**The task**
Nothing may be added, dropped, or altered; restate the listing word for word.

**Dataset excerpt**
■ ■ ■ ■ ■
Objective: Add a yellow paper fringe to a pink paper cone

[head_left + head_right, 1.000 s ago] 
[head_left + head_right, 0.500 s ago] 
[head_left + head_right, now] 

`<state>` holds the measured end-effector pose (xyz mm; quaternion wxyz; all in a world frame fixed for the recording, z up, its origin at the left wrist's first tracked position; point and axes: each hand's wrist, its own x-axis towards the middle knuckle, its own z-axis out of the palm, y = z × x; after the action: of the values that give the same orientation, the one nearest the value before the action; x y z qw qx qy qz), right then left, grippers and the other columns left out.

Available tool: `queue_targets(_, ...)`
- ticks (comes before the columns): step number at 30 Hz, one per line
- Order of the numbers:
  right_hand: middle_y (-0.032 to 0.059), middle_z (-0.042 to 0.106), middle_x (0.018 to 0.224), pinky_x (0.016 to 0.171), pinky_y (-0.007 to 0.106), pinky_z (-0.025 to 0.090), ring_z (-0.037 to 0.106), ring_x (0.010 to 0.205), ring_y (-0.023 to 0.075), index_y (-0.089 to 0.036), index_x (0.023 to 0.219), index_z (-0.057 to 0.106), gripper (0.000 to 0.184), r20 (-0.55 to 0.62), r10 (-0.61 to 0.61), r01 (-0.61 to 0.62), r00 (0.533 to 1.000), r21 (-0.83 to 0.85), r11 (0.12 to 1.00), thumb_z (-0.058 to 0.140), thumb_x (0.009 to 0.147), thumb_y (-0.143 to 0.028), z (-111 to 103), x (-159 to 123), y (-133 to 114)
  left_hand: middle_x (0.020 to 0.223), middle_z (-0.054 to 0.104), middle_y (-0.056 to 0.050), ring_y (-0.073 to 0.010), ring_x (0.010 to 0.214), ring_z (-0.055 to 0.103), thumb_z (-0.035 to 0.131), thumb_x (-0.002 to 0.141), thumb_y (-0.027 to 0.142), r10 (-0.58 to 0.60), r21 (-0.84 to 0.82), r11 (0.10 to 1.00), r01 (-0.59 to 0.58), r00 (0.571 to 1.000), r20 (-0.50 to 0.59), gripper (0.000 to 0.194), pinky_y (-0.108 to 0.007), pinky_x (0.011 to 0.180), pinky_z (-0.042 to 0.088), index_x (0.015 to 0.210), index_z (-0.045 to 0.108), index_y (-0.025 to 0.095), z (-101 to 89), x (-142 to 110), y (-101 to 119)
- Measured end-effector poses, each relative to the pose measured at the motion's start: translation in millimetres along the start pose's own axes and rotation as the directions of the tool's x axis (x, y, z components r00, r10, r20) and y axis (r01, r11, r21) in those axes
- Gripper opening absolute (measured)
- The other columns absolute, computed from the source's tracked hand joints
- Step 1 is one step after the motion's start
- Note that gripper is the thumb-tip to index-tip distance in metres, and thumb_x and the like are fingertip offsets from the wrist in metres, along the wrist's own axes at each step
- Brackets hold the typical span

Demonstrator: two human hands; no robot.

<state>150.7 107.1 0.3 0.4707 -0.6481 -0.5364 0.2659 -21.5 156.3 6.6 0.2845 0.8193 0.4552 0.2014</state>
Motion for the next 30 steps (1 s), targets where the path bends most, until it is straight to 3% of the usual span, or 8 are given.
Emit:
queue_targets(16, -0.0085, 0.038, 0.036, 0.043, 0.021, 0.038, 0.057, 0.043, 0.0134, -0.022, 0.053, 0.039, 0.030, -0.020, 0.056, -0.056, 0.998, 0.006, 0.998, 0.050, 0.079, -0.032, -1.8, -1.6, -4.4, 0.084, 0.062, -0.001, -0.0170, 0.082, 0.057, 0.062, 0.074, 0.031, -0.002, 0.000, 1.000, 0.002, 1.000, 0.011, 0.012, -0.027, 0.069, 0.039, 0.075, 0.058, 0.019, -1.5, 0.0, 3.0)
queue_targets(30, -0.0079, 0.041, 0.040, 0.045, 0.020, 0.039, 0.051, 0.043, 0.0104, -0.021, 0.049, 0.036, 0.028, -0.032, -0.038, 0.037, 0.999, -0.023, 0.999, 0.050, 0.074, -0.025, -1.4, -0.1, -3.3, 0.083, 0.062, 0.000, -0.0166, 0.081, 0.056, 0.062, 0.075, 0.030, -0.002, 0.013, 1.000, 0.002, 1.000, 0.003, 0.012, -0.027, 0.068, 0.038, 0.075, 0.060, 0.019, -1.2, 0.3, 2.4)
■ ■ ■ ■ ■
**Worked solution**
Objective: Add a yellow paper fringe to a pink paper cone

[head_left + head_right, 1.000 s ago] 
[head_left + head_right, 0.500 s ago] 
[head_left + head_right, now] 

`<state>` holds the measured end-effector pose (xyz mm; quaternion wxyz; all in a world frame fixed for the recording, z up, its origin at the left wrist's first tracked position; point and axes: each hand's wrist, its own x-axis towards the middle knuckle, its own z-axis out of the palm, y = z × x; after the action: of the values that give the same orientation, the one nearest the value before the action; x y z qw qx qy qz), right then left, grippers and the other columns left out.

Available tool: `queue_targets(_, ...)`
- ticks (comes before the columns): step number at 30 Hz, one per line
- Order of the numbers:
  right_hand: middle_y (-0.032 to 0.059), middle_z (-0.042 to 0.106), middle_x (0.018 to 0.224), pinky_x (0.016 to 0.171), pinky_y (-0.007 to 0.106), pinky_z (-0.025 to 0.090), ring_z (-0.037 to 0.106), ring_x (0.010 to 0.205), ring_y (-0.023 to 0.075), index_y (-0.089 to 0.036), index_x (0.023 to 0.219), index_z (-0.057 to 0.106), gripper (0.000 to 0.184), r20 (-0.55 to 0.62), r10 (-0.61 to 0.61), r01 (-0.61 to 0.62), r00 (0.533 to 1.000), r21 (-0.83 to 0.85), r11 (0.12 to 1.00), thumb_z (-0.058 to 0.140), thumb_x (0.009 to 0.147), thumb_y (-0.143 to 0.028), z (-111 to 103), x (-159 to 123), y (-133 to 114)
  left_hand: middle_x (0.020 to 0.223), middle_z (-0.054 to 0.104), middle_y (-0.056 to 0.050), ring_y (-0.073 to 0.010), ring_x (0.010 to 0.214), ring_z (-0.055 to 0.103), thumb_z (-0.035 to 0.131), thumb_x (-0.002 to 0.141), thumb_y (-0.027 to 0.142), r10 (-0.58 to 0.60), r21 (-0.84 to 0.82), r11 (0.10 to 1.00), r01 (-0.59 to 0.58), r00 (0.571 to 1.000), r20 (-0.50 to 0.59), gripper (0.000 to 0.194), pinky_y (-0.108 to 0.007), pinky_x (0.011 to 0.180), pinky_z (-0.042 to 0.088), index_x (0.015 to 0.210), index_z (-0.045 to 0.108), index_y (-0.025 to 0.095), z (-101 to 89), x (-142 to 110), y (-101 to 119)
- Measured end-effector poses, each relative to the pose measured at the motion's start: translation in millimetres along the start pose's own axes and rotation as the directions of the tool's x axis (x, y, z components r00, r10, r20) and y axis (r01, r11, r21) in those axes
- Gripper opening absolute (measured)
- The other columns absolute, computed from the source's tracked hand joints
- Step 1 is one step after the motion's start
- Note that gripper is the thumb-tip to index-tip distance in metres, and thumb_x and the like are fingertip offsets from the wrist in metres, along the wrist's own axes at each step
- Brackets hold the typical span

Demonstrator: two human hands; no robot.

<state>150.7 107.1 0.3 0.4707 -0.6481 -0.5364 0.2659 -21.5 156.3 6.6 0.2845 0.8193 0.4552 0.2014</state>
Motion for the next 30 steps (1 s), targets where the path bends most, until it is straight to 3% of the usual span, or 8 are given.
Emit:
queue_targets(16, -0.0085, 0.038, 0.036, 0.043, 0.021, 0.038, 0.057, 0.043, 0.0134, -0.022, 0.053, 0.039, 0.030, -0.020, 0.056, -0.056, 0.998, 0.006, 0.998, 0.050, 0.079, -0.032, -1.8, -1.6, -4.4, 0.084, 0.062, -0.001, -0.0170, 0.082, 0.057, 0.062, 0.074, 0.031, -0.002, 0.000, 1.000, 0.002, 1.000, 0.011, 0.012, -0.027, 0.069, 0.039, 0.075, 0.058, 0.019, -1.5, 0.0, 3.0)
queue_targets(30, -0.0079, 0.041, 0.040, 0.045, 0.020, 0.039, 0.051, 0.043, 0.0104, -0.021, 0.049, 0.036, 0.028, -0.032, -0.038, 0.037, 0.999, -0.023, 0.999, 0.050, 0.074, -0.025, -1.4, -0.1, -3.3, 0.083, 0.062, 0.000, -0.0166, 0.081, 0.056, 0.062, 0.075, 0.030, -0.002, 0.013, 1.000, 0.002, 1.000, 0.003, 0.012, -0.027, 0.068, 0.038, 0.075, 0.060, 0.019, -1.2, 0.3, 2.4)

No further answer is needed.